Ce texte n’est pas libre de droits. La photo non plus
Qu’il est bon de se nourrir d’un si beau texte ! Je crois que mon exil va se prolonger ici. Merci
Aujourd’hui je survole la Mare, j’essaie de classer les quelques textes que j’ai osé commettre. Je viens de créer une catégorie « la plume du Canard ». J’ose enfin la mise en place d’un lien entre chacun de mes écrits. Tu fais partie de ces gens qui dès le début ici m’ont encouragé… Merci ! Bon dimanche !
Coincoins décalés
Je suis revenue lire ce texte de manière plus appronfondie, tel qu’il le mérite. Il m’a amenée à m’interroger sur la notion d’abnégation. Ce texte parle de déracinement, d’exil, de sacrifice, d’altruisme, de nostalgie, de mélancolie. J’ai failli dire d’amour, mais je me suis ravisée. Cet homme est si peu (heu)reux…
Ksenia… Je te remercie de toutes mes plumes. Désormais, ce texte est le tien. Tu te l’es appropriée et j’en suis le premier honoré même si en même temps j’en suis surpris !!!
Ce texte, je l’ai ressenti plus que je ne l’ai vraiment écrit.

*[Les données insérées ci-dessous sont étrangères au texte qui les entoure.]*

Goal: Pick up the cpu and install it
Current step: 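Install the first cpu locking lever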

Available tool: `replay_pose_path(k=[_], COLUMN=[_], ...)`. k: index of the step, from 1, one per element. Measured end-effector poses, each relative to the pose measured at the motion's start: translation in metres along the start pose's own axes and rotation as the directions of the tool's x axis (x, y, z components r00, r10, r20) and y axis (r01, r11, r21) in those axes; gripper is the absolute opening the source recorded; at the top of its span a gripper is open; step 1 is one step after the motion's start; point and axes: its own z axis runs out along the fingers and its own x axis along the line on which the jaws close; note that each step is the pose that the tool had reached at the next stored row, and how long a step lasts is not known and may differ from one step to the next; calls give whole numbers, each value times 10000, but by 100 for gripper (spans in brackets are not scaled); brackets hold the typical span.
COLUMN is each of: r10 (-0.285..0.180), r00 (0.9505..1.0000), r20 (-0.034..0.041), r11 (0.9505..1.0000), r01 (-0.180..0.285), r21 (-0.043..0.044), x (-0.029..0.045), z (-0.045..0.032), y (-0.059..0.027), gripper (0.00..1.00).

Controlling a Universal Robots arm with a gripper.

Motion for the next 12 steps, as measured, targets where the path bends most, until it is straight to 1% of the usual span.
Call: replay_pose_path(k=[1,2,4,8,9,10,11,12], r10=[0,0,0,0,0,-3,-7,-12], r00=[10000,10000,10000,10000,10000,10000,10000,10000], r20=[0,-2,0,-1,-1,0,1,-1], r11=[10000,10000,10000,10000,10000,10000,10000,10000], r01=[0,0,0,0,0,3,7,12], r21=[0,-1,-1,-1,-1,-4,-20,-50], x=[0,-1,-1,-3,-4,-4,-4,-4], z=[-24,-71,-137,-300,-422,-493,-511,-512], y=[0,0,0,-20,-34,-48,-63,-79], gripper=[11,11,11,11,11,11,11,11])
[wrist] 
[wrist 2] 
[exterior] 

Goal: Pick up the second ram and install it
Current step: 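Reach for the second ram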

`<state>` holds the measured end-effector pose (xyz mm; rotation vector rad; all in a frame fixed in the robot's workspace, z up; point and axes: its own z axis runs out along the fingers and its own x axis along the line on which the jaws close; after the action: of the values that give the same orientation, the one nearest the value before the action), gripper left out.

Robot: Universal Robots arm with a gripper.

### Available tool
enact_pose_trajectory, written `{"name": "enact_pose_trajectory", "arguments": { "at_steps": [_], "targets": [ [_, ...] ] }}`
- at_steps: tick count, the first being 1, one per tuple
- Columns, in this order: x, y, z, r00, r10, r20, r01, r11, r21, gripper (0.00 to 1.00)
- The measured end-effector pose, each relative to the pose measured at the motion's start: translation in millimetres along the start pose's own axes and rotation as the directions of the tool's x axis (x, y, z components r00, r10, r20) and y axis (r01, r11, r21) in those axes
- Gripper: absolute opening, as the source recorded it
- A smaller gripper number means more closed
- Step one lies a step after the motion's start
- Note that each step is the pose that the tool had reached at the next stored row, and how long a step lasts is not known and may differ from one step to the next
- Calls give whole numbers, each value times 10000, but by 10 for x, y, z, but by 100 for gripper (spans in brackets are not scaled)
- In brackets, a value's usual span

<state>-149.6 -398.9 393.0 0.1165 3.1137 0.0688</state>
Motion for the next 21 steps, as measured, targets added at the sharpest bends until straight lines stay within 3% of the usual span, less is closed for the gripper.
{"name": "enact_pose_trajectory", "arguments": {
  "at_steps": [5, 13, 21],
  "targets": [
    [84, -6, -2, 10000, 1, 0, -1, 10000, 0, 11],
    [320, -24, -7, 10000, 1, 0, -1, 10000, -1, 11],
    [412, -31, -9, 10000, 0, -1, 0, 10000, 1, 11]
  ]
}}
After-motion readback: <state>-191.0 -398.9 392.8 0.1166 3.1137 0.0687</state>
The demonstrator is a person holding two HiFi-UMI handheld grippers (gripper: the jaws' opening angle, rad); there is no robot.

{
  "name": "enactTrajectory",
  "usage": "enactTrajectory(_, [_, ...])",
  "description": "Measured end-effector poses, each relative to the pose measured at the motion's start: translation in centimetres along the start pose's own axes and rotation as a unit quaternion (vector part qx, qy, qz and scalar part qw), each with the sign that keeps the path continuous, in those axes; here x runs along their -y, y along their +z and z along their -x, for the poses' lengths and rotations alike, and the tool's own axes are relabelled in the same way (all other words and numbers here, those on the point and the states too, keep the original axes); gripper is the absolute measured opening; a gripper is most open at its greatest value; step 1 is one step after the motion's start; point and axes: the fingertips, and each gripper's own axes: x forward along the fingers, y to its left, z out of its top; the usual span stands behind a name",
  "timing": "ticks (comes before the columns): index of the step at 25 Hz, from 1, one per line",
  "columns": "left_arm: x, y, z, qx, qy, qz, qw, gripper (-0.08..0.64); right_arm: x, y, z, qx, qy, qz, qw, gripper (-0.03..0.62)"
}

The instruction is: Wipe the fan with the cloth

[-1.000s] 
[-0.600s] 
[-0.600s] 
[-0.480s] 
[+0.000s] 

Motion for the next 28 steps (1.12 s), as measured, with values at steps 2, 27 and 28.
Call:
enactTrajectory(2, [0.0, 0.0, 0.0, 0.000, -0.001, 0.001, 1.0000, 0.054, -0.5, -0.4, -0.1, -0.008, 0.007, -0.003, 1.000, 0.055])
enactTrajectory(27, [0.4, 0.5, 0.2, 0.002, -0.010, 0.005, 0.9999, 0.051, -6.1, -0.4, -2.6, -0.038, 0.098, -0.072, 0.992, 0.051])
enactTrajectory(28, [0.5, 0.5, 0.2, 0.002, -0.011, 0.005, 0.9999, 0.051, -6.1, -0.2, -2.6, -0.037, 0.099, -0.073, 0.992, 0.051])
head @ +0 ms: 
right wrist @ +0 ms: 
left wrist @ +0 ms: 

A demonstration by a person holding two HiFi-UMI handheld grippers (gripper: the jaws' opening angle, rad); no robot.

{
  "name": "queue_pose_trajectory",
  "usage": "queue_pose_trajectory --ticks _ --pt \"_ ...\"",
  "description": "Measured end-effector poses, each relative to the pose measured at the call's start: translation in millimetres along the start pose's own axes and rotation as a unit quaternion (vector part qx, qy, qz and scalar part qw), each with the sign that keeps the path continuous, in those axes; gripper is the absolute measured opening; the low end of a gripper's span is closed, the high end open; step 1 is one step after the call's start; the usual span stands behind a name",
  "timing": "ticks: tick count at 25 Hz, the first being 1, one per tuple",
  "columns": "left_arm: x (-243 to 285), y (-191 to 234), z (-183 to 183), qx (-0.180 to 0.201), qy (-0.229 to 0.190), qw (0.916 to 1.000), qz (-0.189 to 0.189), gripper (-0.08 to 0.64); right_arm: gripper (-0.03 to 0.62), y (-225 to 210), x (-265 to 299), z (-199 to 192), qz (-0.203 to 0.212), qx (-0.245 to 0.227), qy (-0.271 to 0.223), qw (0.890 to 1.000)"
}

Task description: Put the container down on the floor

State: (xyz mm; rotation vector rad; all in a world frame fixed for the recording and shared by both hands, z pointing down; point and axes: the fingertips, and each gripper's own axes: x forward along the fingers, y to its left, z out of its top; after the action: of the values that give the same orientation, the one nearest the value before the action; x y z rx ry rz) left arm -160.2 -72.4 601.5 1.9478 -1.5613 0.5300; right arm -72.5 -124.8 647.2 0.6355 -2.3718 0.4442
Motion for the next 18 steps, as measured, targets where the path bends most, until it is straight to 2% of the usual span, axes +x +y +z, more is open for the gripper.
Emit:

Qui sait ? Peut-être qu’il s’agit vraiment de l’histoire de cet homme qui semble si patient, si attentif sur mon cliché.
A bientôt pour peut-être de nouvelles brasses ensemble dans cette Mare ou ailleurs.
Coincoins ravis !
Mais l’amour rend-il toujours heureux ? Et est-il nécessaire d’être heureux pour aimer ? Pas sure du tout…
Alors, si, moi je dirais qu’il y a de l’amour, beaucoup….
Quand il y a amour, je crois que la raison cède la place… Alors difficile de deviser ou d’analyser dans cet « état de transe » 😉 En tout cas, moi, ça me fait ça …
Coincoins !
Difficile.
L’amour doit-il passer par l’abandon de ces propres rêves ?
Et qu’en est-il de lui, que lui offre-t-elle ? si ce n’est ce sourire au final, mais sait-elle ce qui lui en a coûté ?
L’histoire est belle, l’image est belle, mais au fond, tout au fond, elle me fait mal, parce que je ne peux (veux) pas concevoir l’amour dans le déséquilibre.
Mais c’est un tableau. Et comme tous les tableaux on ne lis que ce qui est présent, on devine un peu le passé et peut-être même peut-on entrevoir l’avenir… mais tout ce qui reste caché fait la différence. Et c’est souvent d’ailleurs ce qui fait qu’un tableau est beau.
Ce matin je me relis, je vous relis. Comme je le dis à Ksenia un peu plus haut, grâce à vos commentaires/encouragements, j’ai effectivement oser partager ma plume avec vous. Merci.